- [Work task]: With the pictures removed, write out the full listing below exactly.

- [Supplied information]:
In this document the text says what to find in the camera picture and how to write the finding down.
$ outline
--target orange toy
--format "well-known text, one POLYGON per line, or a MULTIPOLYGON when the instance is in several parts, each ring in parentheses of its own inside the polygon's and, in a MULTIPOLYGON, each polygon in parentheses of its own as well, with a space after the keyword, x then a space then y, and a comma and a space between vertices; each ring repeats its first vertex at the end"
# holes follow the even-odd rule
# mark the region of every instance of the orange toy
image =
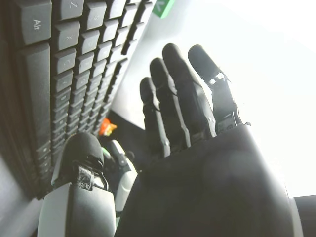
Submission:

- [Written reply]:
In this document the text says what to find in the camera picture and how to write the finding down.
$ outline
--target orange toy
--format "well-known text, one POLYGON per line, or a MULTIPOLYGON when the instance is in several parts, each ring in parentheses of its own inside the polygon's and, in a MULTIPOLYGON, each polygon in parentheses of its own as well, with a space after the keyword, x then a space then y, and a comma and a space between vertices; each ring repeats its first vertex at the end"
# holes follow the even-odd rule
# mark the region of every instance of the orange toy
image =
Submission:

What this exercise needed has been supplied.